* **How to complete this task**:
Write out the data again exactly, skipping every picture.
- - - - - - -
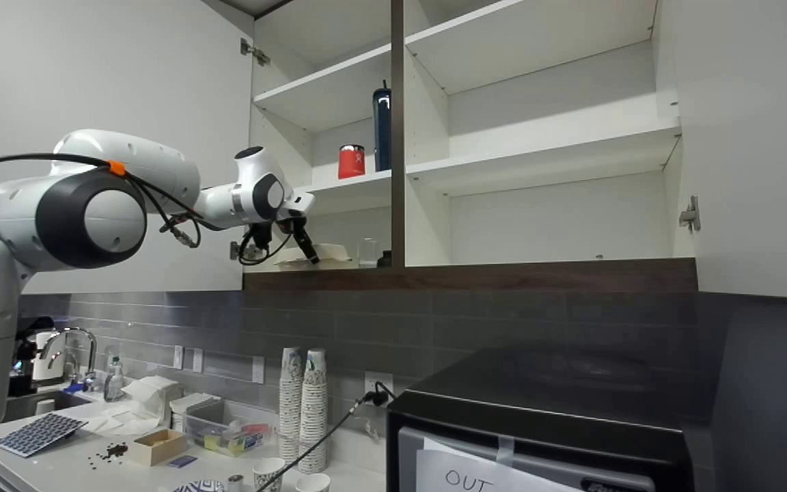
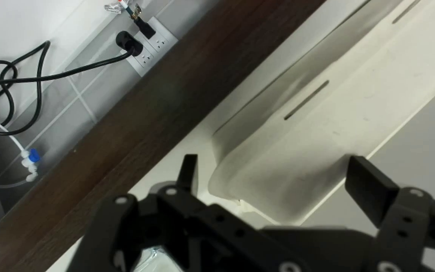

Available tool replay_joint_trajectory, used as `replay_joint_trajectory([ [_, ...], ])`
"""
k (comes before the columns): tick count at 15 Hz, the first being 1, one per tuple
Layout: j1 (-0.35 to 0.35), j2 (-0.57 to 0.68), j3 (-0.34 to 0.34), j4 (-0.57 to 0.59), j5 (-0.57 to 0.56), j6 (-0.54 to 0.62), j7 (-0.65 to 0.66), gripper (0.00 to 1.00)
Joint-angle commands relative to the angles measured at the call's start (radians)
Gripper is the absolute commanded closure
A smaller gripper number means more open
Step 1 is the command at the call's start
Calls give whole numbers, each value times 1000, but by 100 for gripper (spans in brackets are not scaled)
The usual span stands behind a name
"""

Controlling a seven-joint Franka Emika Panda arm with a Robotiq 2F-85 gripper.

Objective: Put the carton box on the counter top

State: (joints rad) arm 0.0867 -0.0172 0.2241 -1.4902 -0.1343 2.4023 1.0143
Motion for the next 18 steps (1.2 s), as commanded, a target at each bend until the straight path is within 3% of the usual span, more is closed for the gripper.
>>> replay_joint_trajectory([
  [1,29,28,-21,40,-31,-35,64,0],
  [10,51,74,-45,76,-27,-13,291,0],
  [18,36,92,-33,100,-2,25,404,0],
])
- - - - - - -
* **Response to the task**:
Available tool replay_joint_trajectory, used as `replay_joint_trajectory([ [_, ...], ])`
"""
k (comes before the columns): tick count at 15 Hz, the first being 1, one per tuple
Layout: j1 (-0.35 to 0.35), j2 (-0.57 to 0.68), j3 (-0.34 to 0.34), j4 (-0.57 to 0.59), j5 (-0.57 to 0.56), j6 (-0.54 to 0.62), j7 (-0.65 to 0.66), gripper (0.00 to 1.00)
Joint-angle commands relative to the angles measured at the call's start (radians)
Gripper is the absolute commanded closure
A smaller gripper number means more open
Step 1 is the command at the call's start
Calls give whole numbers, each value times 1000, but by 100 for gripper (spans in brackets are not scaled)
The usual span stands behind a name
"""

Controlling a seven-joint Franka Emika Panda arm with a Robotiq 2F-85 gripper.

Objective: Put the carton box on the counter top

State: (joints rad) arm 0.0867 -0.0172 0.2241 -1.4902 -0.1343 2.4023 1.0143
Motion for the next 18 steps (1.2 s), as commanded, a target at each bend until the straight path is within 3% of the usual span, more is closed for the gripper.
>>> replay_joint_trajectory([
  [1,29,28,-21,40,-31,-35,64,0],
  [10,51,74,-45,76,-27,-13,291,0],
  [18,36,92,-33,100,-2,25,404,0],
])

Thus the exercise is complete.